La tua patria è il mondo intero // Lorenzo Marsili

Lorenzo Marsili, filosofo, attivista e collaboratore di numerose testate internazionali e italiane (“The Guardian”, “Al Jazeera”, “The Nation”, “il Fatto Quotidiano”), ha lavorato nel giornalismo culturale a Londra e Pechino, dove ha ideato la rivista di culto “Naked Punch”. Ha fondato la ONG European Alternatives e con Yanis Varoufakis ha lanciato il movimento europeo DiEM25.

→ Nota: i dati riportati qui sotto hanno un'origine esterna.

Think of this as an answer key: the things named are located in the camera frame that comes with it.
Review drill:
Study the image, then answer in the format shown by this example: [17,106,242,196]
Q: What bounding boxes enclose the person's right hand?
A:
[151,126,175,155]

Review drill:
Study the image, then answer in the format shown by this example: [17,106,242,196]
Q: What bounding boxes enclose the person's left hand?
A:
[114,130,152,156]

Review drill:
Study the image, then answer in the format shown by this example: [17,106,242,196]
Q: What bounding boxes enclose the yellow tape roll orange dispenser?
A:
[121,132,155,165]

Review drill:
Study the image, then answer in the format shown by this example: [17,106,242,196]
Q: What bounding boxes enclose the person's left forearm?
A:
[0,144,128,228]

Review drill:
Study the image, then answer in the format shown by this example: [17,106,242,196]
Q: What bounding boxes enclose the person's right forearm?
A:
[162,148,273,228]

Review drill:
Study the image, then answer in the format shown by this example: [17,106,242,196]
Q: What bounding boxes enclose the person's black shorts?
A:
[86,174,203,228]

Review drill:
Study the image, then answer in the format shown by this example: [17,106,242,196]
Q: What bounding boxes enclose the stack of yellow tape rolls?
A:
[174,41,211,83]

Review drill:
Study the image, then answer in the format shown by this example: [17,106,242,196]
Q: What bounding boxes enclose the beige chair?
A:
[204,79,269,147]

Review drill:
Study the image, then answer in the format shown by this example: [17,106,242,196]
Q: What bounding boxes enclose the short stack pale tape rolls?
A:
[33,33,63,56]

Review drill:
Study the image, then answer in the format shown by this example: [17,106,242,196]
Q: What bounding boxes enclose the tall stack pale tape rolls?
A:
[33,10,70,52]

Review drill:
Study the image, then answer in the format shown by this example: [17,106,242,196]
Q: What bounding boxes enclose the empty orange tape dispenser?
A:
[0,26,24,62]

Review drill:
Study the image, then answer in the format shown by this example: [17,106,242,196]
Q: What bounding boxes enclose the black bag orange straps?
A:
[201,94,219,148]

Il grande scarto fra un mondo in impetuosa trasformazione e una politica nazionale divenuta inconcludente avanspettacolo è sotto gli occhi di tutti. Oltre qualunque peculiarità italiana, la crisi globale del nostro tempo vede un complesso di sfide economiche, ecologiche, tecnologiche e migratorie che nessuno stato nazionale è più in grado di governare. Questo porta a una straordinaria provincializzazione delle nostre forme politiche rispetto alle sfide che l’umanità si trova ad affrontare.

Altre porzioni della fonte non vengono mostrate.